- [What you have to do]: Say how many lines of the material below contain the word "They", with no other words.
+++++
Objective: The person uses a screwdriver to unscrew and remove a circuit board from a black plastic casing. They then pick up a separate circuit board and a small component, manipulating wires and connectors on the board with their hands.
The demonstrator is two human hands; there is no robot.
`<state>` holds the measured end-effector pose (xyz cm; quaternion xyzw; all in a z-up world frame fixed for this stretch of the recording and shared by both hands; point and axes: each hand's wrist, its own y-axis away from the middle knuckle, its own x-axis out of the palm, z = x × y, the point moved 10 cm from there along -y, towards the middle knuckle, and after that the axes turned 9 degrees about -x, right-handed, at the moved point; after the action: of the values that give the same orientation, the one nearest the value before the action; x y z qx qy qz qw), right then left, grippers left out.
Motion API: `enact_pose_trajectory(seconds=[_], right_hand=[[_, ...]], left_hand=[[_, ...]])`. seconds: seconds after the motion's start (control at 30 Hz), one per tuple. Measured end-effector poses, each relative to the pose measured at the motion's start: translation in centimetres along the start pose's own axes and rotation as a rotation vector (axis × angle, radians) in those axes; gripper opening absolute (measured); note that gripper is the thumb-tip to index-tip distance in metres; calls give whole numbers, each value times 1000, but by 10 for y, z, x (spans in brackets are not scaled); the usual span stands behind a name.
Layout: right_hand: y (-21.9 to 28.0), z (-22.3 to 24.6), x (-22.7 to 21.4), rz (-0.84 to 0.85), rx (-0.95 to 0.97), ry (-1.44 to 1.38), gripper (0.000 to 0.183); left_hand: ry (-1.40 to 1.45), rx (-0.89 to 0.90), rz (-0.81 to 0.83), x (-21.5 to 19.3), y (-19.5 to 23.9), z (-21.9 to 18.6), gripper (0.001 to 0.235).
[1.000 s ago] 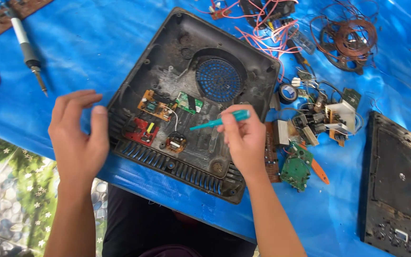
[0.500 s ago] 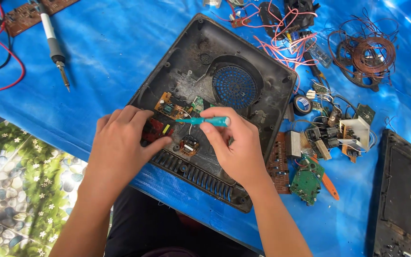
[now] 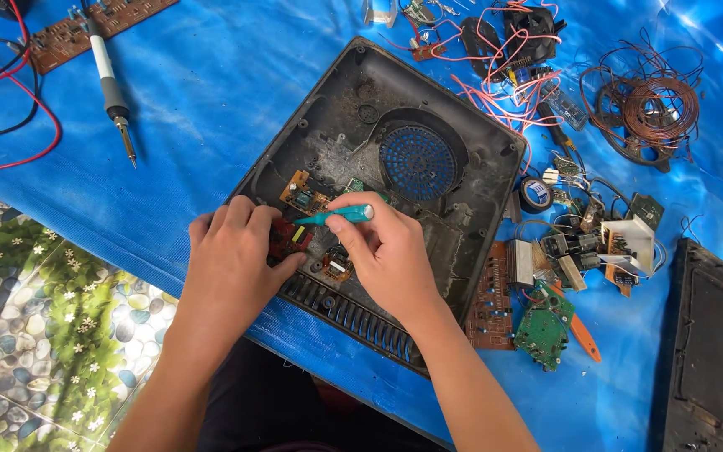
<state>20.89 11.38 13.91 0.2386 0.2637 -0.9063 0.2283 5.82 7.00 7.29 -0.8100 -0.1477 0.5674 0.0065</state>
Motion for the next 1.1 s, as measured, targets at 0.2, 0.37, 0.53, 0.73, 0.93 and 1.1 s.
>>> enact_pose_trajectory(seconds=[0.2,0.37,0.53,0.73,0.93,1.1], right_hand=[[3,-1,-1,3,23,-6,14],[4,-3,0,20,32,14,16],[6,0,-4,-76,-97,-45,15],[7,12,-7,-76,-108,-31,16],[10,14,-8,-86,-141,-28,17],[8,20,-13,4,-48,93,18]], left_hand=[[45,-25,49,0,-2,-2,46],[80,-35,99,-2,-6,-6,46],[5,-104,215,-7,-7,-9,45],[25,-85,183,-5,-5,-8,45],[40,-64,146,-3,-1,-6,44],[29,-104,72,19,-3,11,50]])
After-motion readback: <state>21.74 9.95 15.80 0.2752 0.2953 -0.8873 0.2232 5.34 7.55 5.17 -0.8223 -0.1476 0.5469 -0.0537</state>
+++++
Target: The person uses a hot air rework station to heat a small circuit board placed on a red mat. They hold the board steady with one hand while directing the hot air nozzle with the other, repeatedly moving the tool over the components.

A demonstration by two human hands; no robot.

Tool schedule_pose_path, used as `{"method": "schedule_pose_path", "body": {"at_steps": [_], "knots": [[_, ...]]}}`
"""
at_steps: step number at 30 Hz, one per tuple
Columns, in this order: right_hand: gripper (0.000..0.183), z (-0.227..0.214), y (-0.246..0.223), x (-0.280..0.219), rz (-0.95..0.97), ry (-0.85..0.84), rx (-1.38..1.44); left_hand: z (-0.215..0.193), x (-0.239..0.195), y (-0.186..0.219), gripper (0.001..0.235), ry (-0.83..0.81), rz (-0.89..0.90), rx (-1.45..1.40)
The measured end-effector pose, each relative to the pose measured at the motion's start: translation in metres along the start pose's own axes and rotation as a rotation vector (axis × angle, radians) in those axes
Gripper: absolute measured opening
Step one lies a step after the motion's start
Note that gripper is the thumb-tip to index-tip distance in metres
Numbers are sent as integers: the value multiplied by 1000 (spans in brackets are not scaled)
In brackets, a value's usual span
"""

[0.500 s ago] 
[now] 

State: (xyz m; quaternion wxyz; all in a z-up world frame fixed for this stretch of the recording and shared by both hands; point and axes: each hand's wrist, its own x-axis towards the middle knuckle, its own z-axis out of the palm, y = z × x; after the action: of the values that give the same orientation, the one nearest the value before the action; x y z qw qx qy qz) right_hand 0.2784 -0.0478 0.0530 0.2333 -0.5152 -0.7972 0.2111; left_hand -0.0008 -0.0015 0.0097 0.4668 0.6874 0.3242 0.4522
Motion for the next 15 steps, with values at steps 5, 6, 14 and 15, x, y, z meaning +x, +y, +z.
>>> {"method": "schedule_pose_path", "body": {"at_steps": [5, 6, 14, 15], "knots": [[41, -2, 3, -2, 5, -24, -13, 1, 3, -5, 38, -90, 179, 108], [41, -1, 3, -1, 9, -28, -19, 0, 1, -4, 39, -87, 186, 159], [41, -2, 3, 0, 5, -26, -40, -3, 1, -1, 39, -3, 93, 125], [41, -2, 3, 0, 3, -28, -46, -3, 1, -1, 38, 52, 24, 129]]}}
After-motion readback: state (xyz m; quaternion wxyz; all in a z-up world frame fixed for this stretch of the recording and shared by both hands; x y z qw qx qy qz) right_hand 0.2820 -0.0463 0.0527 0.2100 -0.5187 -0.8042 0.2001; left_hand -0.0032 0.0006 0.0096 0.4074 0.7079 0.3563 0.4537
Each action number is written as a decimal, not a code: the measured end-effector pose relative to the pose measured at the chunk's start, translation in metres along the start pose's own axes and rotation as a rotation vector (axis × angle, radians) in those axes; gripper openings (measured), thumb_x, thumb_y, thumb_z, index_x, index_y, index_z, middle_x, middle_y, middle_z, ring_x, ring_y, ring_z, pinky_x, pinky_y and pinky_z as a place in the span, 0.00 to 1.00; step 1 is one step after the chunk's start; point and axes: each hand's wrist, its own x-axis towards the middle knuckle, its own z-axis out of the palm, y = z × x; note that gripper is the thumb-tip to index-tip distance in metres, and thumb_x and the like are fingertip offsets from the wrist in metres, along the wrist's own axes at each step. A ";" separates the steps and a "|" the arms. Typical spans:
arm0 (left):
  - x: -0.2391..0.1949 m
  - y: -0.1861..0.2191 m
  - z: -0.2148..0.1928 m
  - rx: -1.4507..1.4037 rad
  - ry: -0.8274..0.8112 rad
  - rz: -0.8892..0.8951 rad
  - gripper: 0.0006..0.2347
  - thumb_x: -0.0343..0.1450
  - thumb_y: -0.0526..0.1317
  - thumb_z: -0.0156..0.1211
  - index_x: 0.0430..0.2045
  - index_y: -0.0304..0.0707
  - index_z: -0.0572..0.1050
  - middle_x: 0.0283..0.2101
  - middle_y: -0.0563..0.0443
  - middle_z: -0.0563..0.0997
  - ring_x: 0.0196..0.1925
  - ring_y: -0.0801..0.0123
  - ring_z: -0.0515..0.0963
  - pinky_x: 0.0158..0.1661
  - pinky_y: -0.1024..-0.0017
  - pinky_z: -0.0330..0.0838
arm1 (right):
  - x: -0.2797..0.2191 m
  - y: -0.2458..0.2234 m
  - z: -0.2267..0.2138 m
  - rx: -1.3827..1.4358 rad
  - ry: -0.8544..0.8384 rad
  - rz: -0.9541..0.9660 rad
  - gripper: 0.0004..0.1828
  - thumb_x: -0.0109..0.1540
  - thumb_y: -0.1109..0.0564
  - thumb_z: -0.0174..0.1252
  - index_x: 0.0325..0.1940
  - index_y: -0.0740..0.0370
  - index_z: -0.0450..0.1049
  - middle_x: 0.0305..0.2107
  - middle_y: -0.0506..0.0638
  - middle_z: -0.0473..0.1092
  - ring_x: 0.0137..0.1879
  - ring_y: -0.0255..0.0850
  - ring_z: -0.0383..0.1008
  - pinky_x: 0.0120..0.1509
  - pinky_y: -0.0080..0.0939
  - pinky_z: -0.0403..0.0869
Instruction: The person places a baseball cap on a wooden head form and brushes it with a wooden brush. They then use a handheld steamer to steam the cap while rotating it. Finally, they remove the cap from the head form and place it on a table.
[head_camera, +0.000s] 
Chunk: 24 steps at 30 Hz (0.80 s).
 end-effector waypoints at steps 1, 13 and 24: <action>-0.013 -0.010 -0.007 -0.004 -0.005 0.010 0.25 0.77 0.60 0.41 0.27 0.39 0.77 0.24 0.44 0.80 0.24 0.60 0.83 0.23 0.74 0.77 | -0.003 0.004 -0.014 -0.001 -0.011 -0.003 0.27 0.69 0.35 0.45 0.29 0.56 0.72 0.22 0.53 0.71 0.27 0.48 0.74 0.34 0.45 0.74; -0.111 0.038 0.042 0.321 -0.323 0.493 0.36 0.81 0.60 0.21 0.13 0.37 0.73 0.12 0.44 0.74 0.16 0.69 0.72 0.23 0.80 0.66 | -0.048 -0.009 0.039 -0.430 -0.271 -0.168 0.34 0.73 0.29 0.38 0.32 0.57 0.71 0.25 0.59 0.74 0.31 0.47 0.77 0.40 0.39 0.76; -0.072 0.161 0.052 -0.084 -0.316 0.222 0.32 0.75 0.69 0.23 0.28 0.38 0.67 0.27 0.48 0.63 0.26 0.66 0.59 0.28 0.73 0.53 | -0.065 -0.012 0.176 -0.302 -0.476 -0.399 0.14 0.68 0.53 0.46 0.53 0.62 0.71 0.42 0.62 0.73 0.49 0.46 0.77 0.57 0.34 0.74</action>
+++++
- [Reply]: 3